Set down exactly the entries below, beginning at their first line and ending at the line with "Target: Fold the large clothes".
Recorded data below:
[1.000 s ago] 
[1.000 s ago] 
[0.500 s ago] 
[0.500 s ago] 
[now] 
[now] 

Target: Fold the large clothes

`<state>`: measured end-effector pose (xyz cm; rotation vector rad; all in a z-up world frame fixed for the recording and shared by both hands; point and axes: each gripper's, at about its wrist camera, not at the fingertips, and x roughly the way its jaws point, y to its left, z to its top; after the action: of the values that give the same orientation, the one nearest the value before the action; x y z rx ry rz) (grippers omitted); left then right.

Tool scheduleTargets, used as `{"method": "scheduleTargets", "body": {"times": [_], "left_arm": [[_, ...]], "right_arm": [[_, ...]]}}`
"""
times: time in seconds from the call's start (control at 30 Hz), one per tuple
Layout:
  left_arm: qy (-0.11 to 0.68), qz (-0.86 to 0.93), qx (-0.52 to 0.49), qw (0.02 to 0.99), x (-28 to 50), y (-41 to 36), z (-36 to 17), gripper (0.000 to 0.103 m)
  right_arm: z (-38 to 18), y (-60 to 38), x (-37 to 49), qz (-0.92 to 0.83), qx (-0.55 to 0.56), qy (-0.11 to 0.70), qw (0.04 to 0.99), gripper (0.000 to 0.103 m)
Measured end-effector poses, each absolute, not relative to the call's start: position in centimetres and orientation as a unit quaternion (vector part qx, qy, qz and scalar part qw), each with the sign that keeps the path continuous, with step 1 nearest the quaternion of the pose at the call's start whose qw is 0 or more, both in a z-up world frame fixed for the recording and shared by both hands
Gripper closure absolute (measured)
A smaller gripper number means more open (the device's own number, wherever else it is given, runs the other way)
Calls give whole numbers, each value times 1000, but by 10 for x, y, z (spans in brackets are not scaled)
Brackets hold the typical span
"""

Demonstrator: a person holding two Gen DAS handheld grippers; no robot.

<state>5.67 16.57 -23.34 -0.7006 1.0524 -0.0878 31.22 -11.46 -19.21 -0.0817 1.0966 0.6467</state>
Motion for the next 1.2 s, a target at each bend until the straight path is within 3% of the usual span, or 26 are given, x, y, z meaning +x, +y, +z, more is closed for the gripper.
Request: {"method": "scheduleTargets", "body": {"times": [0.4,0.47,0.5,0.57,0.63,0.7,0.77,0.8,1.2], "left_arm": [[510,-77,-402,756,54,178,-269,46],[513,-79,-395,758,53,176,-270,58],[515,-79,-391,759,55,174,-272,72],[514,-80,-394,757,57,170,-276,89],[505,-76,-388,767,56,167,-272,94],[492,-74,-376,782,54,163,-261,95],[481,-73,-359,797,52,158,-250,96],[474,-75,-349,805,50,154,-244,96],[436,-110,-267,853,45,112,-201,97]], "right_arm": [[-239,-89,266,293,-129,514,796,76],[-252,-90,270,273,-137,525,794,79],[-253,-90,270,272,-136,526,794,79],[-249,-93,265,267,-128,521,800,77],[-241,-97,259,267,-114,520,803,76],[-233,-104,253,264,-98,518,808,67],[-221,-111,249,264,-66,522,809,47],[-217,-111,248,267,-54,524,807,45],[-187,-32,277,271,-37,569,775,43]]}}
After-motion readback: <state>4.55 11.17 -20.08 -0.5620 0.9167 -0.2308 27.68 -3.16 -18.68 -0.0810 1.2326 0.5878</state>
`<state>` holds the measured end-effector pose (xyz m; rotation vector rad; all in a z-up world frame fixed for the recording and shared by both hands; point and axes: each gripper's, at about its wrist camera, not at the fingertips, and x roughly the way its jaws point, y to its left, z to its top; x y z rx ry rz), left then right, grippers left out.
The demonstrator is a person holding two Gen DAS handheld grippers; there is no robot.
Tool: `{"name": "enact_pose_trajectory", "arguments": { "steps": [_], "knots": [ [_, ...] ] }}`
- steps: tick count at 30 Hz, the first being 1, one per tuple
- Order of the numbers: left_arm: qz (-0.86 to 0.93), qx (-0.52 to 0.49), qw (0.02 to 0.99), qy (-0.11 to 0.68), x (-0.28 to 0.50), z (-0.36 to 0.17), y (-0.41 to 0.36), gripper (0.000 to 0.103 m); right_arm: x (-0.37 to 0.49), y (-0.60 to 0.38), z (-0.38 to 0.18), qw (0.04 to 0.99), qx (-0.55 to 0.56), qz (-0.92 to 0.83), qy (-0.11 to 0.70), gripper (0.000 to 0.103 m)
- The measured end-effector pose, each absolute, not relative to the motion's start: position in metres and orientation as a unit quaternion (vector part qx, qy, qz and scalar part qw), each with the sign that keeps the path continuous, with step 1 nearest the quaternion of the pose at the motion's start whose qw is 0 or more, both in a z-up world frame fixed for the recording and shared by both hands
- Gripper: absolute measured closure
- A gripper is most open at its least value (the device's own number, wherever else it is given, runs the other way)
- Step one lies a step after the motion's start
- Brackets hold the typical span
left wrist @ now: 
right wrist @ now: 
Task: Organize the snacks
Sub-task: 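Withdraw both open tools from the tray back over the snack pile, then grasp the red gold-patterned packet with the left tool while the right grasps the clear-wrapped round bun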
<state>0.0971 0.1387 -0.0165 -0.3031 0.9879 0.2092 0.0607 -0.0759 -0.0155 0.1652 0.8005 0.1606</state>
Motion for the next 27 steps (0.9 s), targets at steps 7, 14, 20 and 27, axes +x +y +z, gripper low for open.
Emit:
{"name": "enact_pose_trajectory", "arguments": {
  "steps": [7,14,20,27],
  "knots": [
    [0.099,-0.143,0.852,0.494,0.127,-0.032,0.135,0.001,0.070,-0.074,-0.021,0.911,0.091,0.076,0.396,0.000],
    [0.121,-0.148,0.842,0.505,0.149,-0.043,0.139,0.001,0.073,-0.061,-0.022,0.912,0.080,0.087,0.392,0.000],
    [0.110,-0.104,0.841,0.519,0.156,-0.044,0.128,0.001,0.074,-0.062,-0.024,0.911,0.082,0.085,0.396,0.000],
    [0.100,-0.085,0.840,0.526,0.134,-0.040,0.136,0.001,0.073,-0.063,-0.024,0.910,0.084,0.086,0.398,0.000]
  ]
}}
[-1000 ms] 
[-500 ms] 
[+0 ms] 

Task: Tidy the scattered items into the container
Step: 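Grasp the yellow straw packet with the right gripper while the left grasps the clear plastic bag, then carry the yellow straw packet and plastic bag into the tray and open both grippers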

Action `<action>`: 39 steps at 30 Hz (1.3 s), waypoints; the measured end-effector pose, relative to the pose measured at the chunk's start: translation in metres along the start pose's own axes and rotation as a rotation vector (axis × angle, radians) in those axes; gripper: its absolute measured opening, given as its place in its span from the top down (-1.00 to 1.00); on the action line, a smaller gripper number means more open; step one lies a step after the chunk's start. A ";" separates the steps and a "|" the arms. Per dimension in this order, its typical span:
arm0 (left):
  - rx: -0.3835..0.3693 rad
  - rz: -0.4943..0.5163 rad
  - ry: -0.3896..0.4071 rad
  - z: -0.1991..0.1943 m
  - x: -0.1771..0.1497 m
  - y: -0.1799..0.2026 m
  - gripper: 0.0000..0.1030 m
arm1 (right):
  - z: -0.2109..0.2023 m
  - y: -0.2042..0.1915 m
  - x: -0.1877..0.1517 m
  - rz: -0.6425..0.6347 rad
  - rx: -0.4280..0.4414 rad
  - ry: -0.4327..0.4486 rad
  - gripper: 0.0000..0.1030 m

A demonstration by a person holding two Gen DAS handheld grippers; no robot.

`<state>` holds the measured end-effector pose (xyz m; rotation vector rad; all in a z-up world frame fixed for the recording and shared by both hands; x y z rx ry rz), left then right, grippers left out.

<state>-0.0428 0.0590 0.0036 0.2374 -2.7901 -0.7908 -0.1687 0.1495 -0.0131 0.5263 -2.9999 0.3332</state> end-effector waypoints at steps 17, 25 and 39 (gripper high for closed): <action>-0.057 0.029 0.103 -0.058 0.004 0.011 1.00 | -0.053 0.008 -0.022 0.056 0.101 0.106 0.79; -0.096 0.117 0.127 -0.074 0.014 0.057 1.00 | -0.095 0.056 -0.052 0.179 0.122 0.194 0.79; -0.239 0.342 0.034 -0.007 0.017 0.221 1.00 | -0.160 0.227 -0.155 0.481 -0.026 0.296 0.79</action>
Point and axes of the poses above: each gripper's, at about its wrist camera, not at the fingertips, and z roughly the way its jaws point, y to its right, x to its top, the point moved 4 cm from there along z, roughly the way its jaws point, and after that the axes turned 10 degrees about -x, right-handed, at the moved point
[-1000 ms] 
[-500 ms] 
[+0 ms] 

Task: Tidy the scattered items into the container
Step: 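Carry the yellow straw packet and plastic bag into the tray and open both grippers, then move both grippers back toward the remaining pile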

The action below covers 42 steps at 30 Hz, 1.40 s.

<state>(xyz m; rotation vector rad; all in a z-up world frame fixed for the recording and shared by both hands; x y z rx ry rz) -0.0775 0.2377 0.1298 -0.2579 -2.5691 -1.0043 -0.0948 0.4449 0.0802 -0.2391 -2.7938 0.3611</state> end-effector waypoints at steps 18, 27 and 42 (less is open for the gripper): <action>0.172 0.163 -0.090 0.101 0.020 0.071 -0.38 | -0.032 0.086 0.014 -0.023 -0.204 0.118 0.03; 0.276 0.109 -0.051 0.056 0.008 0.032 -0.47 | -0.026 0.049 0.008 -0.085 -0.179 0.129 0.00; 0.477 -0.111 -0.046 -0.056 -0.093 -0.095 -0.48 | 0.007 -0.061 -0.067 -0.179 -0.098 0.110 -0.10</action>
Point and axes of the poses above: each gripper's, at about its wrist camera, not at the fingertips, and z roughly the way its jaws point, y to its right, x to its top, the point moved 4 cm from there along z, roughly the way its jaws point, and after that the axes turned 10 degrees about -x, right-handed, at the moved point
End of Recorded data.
Problem solution:
[1.000 s ago] 
[1.000 s ago] 
[0.500 s ago] 
[0.500 s ago] 
[now] 
[now] 

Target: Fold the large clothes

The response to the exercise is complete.